Task input:
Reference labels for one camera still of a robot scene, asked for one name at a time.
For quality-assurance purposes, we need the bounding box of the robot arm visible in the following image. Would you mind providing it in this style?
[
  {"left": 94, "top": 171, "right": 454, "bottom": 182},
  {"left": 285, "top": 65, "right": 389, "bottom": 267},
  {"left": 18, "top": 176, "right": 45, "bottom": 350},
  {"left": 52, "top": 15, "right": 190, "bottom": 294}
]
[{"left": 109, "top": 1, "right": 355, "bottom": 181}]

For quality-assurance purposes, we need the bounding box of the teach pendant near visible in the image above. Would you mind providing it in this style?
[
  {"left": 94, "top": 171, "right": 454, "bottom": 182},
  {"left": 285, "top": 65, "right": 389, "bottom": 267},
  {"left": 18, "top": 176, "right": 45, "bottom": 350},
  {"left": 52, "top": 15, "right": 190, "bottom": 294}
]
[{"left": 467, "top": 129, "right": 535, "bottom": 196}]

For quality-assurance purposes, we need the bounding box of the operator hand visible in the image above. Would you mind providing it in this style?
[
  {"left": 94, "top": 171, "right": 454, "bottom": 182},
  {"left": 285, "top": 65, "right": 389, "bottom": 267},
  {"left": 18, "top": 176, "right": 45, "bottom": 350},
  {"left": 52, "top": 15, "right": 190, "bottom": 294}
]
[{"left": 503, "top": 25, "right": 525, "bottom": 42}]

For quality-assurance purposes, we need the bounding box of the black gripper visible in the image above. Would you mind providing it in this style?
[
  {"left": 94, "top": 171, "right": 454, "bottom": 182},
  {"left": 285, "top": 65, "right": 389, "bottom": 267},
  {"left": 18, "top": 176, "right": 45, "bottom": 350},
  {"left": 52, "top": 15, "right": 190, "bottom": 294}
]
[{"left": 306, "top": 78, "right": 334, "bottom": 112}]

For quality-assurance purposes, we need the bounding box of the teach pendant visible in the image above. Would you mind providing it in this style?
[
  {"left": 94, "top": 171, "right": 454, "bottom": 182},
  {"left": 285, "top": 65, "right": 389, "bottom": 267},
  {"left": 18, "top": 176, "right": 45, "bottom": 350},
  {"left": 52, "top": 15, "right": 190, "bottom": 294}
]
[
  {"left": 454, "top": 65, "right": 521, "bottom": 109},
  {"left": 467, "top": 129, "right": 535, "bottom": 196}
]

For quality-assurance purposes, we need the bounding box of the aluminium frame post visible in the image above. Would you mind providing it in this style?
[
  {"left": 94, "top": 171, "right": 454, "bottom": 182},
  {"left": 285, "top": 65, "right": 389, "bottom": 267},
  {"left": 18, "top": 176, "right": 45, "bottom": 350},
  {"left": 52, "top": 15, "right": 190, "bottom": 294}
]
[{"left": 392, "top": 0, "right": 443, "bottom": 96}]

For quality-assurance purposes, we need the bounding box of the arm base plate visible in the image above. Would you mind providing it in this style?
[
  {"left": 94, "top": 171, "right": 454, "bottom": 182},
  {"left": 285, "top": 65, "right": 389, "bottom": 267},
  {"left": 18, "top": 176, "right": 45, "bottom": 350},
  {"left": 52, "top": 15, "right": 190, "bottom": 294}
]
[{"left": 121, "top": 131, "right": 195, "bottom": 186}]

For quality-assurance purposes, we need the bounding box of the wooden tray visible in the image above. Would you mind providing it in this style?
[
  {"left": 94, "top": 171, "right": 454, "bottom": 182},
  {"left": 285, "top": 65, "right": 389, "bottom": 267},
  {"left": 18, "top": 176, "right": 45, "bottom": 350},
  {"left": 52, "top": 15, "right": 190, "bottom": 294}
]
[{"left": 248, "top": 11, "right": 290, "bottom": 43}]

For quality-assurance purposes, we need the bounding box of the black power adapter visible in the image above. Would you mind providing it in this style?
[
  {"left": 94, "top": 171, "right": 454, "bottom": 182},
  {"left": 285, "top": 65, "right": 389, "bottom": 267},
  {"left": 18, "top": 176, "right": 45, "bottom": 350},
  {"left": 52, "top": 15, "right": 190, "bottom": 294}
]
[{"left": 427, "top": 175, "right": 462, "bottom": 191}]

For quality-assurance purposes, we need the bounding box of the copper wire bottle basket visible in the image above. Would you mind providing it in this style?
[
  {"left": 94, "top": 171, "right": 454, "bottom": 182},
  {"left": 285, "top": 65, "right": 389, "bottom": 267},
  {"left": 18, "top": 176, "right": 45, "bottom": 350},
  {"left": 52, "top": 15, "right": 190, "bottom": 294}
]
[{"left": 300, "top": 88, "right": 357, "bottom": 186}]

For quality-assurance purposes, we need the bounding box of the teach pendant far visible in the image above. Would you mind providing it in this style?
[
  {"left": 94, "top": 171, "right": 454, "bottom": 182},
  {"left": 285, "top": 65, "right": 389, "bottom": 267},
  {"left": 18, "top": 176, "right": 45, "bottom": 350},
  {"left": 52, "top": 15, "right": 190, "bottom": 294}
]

What to produce: The entries shown above should be copied out word for word.

Solution to the exercise:
Reference labels for one camera still of a robot scene, asked for one name at a time.
For quality-assurance purposes, we need the bounding box of the robot arm visible in the following image. Would you mind providing it in this style?
[
  {"left": 94, "top": 171, "right": 454, "bottom": 182},
  {"left": 285, "top": 65, "right": 389, "bottom": 267},
  {"left": 18, "top": 176, "right": 45, "bottom": 350},
  {"left": 52, "top": 15, "right": 190, "bottom": 294}
]
[{"left": 109, "top": 1, "right": 355, "bottom": 181}]

For quality-assurance purposes, we need the bounding box of the teach pendant near visible in the image above. Would you mind providing it in this style?
[
  {"left": 94, "top": 171, "right": 454, "bottom": 182},
  {"left": 285, "top": 65, "right": 389, "bottom": 267},
  {"left": 18, "top": 176, "right": 45, "bottom": 350},
  {"left": 52, "top": 15, "right": 190, "bottom": 294}
]
[{"left": 467, "top": 129, "right": 535, "bottom": 196}]

For quality-assurance purposes, we need the bounding box of the operator hand visible in the image above. Would you mind providing it in this style?
[
  {"left": 94, "top": 171, "right": 454, "bottom": 182},
  {"left": 285, "top": 65, "right": 389, "bottom": 267},
  {"left": 18, "top": 176, "right": 45, "bottom": 350},
  {"left": 52, "top": 15, "right": 190, "bottom": 294}
]
[{"left": 503, "top": 25, "right": 525, "bottom": 42}]

For quality-assurance purposes, we need the bounding box of the black gripper visible in the image above. Would you mind providing it in this style?
[
  {"left": 94, "top": 171, "right": 454, "bottom": 182},
  {"left": 285, "top": 65, "right": 389, "bottom": 267},
  {"left": 18, "top": 176, "right": 45, "bottom": 350},
  {"left": 52, "top": 15, "right": 190, "bottom": 294}
]
[{"left": 306, "top": 78, "right": 334, "bottom": 112}]

For quality-assurance purposes, we need the bounding box of the teach pendant visible in the image above. Would you mind providing it in this style?
[
  {"left": 94, "top": 171, "right": 454, "bottom": 182},
  {"left": 285, "top": 65, "right": 389, "bottom": 267},
  {"left": 18, "top": 176, "right": 45, "bottom": 350},
  {"left": 52, "top": 15, "right": 190, "bottom": 294}
]
[
  {"left": 454, "top": 65, "right": 521, "bottom": 109},
  {"left": 467, "top": 129, "right": 535, "bottom": 196}
]

For quality-assurance purposes, we need the bounding box of the aluminium frame post visible in the image above. Would you mind providing it in this style?
[
  {"left": 94, "top": 171, "right": 454, "bottom": 182},
  {"left": 285, "top": 65, "right": 389, "bottom": 267},
  {"left": 18, "top": 176, "right": 45, "bottom": 350},
  {"left": 52, "top": 15, "right": 190, "bottom": 294}
]
[{"left": 392, "top": 0, "right": 443, "bottom": 96}]

For quality-assurance purposes, we need the bounding box of the arm base plate visible in the image above. Would you mind providing it in this style?
[
  {"left": 94, "top": 171, "right": 454, "bottom": 182},
  {"left": 285, "top": 65, "right": 389, "bottom": 267},
  {"left": 18, "top": 176, "right": 45, "bottom": 350},
  {"left": 52, "top": 15, "right": 190, "bottom": 294}
]
[{"left": 121, "top": 131, "right": 195, "bottom": 186}]

For quality-assurance purposes, we need the bounding box of the wooden tray visible in the image above. Would you mind providing it in this style?
[
  {"left": 94, "top": 171, "right": 454, "bottom": 182},
  {"left": 285, "top": 65, "right": 389, "bottom": 267},
  {"left": 18, "top": 176, "right": 45, "bottom": 350},
  {"left": 52, "top": 15, "right": 190, "bottom": 294}
]
[{"left": 248, "top": 11, "right": 290, "bottom": 43}]

For quality-assurance purposes, we need the bounding box of the black power adapter visible in the image above. Would you mind providing it in this style?
[
  {"left": 94, "top": 171, "right": 454, "bottom": 182},
  {"left": 285, "top": 65, "right": 389, "bottom": 267},
  {"left": 18, "top": 176, "right": 45, "bottom": 350},
  {"left": 52, "top": 15, "right": 190, "bottom": 294}
]
[{"left": 427, "top": 175, "right": 462, "bottom": 191}]

For quality-assurance purposes, we need the bounding box of the copper wire bottle basket visible in the image above. Would you mind providing it in this style?
[
  {"left": 94, "top": 171, "right": 454, "bottom": 182},
  {"left": 285, "top": 65, "right": 389, "bottom": 267},
  {"left": 18, "top": 176, "right": 45, "bottom": 350},
  {"left": 52, "top": 15, "right": 190, "bottom": 294}
]
[{"left": 300, "top": 88, "right": 357, "bottom": 186}]

For quality-assurance purposes, we need the bounding box of the teach pendant far visible in the image above. Would you mind providing it in this style?
[
  {"left": 94, "top": 171, "right": 454, "bottom": 182},
  {"left": 285, "top": 65, "right": 389, "bottom": 267},
  {"left": 18, "top": 176, "right": 45, "bottom": 350},
  {"left": 52, "top": 15, "right": 190, "bottom": 294}
]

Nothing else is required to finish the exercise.